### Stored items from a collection

----

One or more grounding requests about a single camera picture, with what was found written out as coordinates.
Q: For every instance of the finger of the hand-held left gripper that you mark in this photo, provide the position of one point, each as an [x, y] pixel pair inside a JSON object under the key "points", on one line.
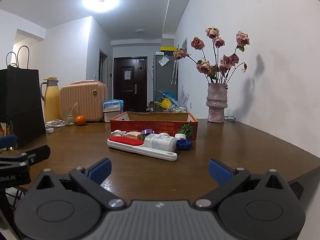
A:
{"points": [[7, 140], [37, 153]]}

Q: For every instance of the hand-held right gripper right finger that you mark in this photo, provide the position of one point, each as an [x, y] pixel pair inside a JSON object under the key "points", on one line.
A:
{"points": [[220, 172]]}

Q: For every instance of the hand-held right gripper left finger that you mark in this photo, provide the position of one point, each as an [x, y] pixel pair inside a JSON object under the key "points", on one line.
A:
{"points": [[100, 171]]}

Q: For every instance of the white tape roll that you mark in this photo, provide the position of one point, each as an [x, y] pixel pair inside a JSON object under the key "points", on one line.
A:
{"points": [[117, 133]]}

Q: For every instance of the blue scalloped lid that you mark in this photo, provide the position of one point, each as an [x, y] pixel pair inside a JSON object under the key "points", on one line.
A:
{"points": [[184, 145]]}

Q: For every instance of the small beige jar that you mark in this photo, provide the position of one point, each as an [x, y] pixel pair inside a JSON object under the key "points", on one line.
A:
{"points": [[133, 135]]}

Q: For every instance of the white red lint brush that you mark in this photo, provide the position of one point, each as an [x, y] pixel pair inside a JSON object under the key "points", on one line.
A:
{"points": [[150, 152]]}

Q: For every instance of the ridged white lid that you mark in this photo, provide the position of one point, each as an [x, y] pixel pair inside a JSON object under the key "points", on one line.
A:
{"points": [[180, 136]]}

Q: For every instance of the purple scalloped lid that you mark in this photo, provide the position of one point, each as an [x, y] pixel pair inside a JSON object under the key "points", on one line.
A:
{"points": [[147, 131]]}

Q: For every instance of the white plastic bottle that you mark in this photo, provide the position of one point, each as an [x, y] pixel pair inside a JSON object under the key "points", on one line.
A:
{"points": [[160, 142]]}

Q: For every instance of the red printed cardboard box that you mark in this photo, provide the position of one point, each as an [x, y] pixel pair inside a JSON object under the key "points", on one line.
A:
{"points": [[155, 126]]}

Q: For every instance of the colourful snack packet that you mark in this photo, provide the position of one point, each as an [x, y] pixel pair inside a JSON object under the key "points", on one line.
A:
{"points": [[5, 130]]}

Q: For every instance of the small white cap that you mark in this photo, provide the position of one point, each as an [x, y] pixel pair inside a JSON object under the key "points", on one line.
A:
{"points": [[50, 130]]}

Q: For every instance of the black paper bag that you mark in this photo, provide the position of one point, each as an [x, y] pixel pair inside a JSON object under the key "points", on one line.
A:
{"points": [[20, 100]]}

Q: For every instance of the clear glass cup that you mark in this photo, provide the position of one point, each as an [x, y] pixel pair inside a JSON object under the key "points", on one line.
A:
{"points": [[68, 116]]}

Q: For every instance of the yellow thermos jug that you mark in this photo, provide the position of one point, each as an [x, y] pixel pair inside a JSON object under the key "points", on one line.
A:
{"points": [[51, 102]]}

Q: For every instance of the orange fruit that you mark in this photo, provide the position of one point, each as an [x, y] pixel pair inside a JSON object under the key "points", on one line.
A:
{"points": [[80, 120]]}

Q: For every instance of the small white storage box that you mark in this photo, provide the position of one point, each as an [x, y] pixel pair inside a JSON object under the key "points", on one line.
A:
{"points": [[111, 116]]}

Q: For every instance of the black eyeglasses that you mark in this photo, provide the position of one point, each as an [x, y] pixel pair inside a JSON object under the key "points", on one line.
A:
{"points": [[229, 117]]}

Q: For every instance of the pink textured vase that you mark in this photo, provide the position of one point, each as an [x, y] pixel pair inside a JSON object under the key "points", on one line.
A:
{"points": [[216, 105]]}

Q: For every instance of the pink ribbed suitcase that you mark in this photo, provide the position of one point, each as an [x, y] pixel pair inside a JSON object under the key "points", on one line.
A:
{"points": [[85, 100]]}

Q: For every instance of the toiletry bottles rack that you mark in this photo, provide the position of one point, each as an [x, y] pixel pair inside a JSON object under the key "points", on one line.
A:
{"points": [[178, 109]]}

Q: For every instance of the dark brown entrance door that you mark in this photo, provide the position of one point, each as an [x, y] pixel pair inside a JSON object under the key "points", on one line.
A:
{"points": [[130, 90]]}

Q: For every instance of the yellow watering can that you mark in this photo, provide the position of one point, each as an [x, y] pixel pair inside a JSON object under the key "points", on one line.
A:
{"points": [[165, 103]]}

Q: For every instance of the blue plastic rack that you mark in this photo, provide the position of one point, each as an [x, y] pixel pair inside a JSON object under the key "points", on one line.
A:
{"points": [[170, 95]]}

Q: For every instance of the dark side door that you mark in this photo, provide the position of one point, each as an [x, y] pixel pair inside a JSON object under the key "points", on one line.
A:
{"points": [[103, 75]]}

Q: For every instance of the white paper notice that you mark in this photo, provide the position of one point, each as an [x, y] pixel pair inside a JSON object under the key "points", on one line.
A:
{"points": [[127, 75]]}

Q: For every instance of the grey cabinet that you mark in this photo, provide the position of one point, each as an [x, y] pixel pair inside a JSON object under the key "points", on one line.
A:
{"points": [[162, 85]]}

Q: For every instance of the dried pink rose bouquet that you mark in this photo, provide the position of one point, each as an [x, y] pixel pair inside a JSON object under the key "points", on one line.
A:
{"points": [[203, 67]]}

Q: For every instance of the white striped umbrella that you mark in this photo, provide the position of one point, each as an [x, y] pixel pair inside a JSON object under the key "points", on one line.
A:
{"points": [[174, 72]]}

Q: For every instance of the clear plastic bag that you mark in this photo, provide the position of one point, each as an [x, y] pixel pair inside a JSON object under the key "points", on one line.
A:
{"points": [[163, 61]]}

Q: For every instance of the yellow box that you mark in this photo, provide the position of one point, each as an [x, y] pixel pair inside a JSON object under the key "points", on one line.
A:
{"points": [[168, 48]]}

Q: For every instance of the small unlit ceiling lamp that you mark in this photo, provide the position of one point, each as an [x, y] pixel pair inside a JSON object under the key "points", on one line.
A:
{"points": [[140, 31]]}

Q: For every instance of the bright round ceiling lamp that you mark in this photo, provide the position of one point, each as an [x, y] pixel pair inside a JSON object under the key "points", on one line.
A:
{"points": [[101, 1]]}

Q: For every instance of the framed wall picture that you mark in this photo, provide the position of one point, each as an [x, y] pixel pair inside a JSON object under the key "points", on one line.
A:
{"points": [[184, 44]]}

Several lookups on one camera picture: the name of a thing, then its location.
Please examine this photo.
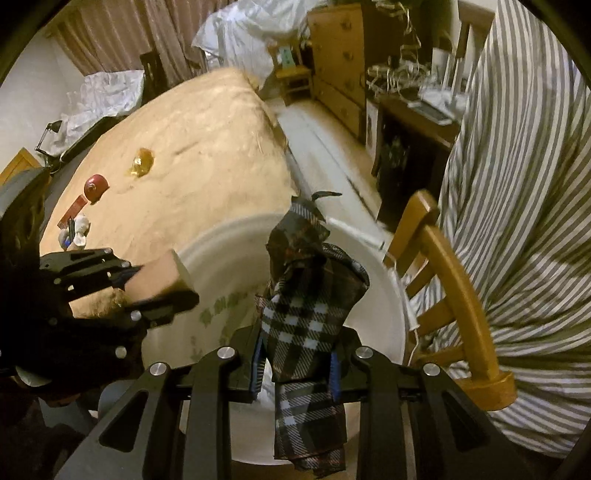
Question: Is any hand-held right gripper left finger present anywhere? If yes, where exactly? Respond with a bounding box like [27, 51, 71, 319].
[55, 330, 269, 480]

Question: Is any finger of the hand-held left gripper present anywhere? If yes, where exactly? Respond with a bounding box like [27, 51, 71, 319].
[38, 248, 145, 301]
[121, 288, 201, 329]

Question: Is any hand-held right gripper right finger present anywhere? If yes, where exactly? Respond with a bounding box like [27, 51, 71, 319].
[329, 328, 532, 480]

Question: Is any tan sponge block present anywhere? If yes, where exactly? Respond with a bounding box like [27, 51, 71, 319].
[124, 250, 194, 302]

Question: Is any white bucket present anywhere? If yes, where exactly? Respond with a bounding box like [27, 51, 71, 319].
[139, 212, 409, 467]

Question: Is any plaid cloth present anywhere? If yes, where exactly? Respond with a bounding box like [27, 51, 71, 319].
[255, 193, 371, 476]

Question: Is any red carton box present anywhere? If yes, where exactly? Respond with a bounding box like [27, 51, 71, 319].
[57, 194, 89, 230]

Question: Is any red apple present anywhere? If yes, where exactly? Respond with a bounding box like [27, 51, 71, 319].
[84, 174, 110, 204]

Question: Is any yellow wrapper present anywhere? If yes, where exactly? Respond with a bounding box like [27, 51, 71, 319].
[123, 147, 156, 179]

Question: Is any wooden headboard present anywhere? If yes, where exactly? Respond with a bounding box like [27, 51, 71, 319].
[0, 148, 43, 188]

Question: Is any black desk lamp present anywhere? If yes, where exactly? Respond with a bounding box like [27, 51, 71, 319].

----

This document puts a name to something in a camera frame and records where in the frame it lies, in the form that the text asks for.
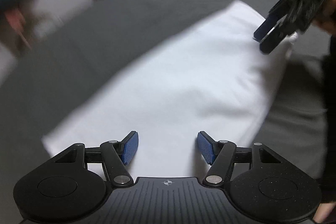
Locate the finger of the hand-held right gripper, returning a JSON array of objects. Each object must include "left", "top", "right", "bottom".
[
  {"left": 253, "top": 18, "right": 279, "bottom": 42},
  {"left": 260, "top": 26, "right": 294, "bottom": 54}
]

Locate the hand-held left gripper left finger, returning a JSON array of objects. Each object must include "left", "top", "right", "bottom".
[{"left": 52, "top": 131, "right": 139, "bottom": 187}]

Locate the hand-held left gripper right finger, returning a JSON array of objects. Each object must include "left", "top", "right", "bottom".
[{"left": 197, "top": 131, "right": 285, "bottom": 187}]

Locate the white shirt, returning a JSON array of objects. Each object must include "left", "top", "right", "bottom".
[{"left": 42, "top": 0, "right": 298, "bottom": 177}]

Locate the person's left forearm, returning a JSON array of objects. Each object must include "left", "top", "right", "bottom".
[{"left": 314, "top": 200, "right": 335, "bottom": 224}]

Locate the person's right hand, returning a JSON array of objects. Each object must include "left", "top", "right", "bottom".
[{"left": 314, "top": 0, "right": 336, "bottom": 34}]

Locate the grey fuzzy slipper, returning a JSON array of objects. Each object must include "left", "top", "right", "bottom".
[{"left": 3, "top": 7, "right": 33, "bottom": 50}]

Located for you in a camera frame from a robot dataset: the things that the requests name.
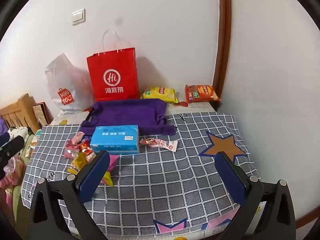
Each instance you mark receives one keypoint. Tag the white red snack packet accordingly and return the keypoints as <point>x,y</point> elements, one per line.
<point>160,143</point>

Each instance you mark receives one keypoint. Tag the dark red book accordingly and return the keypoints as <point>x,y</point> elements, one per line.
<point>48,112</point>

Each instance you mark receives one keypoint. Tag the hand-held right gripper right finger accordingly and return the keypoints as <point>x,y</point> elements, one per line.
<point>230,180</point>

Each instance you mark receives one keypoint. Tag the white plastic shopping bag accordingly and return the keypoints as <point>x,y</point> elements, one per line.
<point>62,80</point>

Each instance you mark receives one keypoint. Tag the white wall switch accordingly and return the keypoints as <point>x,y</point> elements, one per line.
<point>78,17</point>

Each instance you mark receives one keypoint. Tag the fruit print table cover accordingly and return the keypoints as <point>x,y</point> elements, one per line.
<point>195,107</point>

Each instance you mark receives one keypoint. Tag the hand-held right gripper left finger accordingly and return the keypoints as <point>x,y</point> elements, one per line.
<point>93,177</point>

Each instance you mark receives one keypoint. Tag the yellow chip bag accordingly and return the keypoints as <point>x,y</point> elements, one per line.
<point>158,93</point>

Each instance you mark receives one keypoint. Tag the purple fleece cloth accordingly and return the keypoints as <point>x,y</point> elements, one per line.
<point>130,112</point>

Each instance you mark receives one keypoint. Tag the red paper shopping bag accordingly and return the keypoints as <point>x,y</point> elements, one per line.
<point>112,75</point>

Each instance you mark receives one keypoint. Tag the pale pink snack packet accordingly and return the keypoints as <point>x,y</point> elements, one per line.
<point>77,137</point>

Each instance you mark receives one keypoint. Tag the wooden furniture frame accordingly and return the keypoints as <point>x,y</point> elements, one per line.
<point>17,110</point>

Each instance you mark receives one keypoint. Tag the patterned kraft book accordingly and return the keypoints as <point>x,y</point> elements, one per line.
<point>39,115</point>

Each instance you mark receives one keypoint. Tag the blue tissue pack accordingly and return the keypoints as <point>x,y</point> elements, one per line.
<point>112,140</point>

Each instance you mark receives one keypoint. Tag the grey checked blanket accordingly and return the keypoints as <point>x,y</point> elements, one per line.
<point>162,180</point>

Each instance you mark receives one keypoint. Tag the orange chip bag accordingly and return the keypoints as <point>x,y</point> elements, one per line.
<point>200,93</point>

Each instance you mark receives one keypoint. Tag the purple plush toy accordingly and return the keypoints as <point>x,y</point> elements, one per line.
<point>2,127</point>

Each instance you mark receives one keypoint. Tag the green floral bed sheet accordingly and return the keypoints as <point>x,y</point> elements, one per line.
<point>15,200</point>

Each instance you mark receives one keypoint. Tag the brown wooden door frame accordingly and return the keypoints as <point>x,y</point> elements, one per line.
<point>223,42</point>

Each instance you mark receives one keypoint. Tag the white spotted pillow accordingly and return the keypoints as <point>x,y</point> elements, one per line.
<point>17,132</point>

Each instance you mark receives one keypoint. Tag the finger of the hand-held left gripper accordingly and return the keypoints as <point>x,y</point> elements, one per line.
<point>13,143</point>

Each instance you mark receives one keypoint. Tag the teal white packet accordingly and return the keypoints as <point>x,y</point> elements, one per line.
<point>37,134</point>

----

### Task to carry out
The required answer is a single number: how many lines above hold the string "shopping".

### Reply
2